3.16. Directors’ and Officers’ Deeds
The Company has also entered into a deed with each of the current Directors and the Company Secretary to regulate certain matters between the Company and each officer, both during the time the officer holds office and after the officer ceases to be an officer of the Company (or of any of its wholly-owned subsidiaries). A summary of the terms of such deeds is contained within the Remuneration Report in the Directors’ Report for the Company’s latest financial year and in the 2005 Notice of AGM dated 18 October 2005.
3.16 Diversity
The Board, senior management and workforce of the Company currently comprises individuals that are multiculturally diverse, together with possessing an appropriate blend of qualifications and skills.
The Company recognises the positive advantages of a diverse workplace and is committed to:
-
(1) creating a working environment conducive to the appointment of well-qualified employees, senior management and Board candidates; and
-
(2) identifying ways to promote a corporate culture which embraces diversity.
4. Management
4.1. Executives
The Managing Director is responsible and accountable to the Board for the Company’s management. The Company’s Executive Chairman and Managing Director roles are fulfilled by one person – Mr Farooq Khan. The Company presently has one other executive, being Executive Director and Company Secretary, Victor Ho.
The Board considers that the Company is not currently of a size, nor are its affairs of such complexity, to justify the expense of the appointment of an independent NonExecutive Chairman.
The Board is of the opinion that all Directors exercise and bring to bear an unfettered and independent judgement towards their duties. The Board is satisfied that Mr Farooq Khan, as both Chairman and as Managing Director, plays an important role in the continued success and performance of the Company and is able to and does bring quality and independent judgment to all relevant issues falling within the scope of the role of a Chairman. The Board does not consider that his dual role in any way diminishes the efficient organisation and conduct of the Board’s overall function.
The Company does not have a Chief Financial Officer.
The Board has determined that the Executive Chairman/Managing Director is the appropriate person to make the Chief Executive Officer equivalent declaration and the Company Secretary is the appropriate person to make the Chief Financial Officer equivalent declaration in respect for the Company’s latest financial year, as required under section 295A of the Corporations Act and in accordance with the Recommendations.
4.2. Board and Management Committees
The Board has delegated the responsibility of monitoring and ensuring workplace diversity to the Executive Chairman/Managing Director.
The small size of, and low turnover within, the Company’s workforce are such that it cannot realistically be expected to reflect the degree of diversity of the general population. Given those circumstances, and the current nature and scale of the Company’s activities, the Board has determined that it is not practicable to set measurable objectives for achieving gender diversity.

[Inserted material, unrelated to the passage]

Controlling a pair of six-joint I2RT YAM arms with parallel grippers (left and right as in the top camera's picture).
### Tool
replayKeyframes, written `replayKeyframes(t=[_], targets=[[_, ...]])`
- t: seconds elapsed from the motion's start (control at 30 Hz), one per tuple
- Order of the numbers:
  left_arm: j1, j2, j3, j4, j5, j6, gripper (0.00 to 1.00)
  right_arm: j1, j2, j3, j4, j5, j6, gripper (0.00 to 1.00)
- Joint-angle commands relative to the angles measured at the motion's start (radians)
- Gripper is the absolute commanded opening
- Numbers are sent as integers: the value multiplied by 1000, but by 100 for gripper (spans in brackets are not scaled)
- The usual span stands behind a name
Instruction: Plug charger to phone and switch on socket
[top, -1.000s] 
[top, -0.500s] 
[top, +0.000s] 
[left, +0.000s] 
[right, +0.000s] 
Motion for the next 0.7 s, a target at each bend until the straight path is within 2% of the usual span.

The Board will monitor the extent to which the level of diversity within the Company is appropriate on an ongoing basis and, where required, consider measures to improve it. The Board will further consider the establishment of objectives for achieving gender diversity as the Company develops and its circumstances change.
The Company does not currently have any women in on the Board (and has no senior executives other than Executive Directors). 50% of the Company’s current employees are female.
In view of the current composition of the Board (which comprises the Executive Chairman/Managing Director, an Executive Director and a Non-Executive Director) and the nature and scale of the Company’s activities, the Board has considered that establishing formally-constituted committees for audit, board nominations and remuneration would not add value for shareholders, and is therefore not required.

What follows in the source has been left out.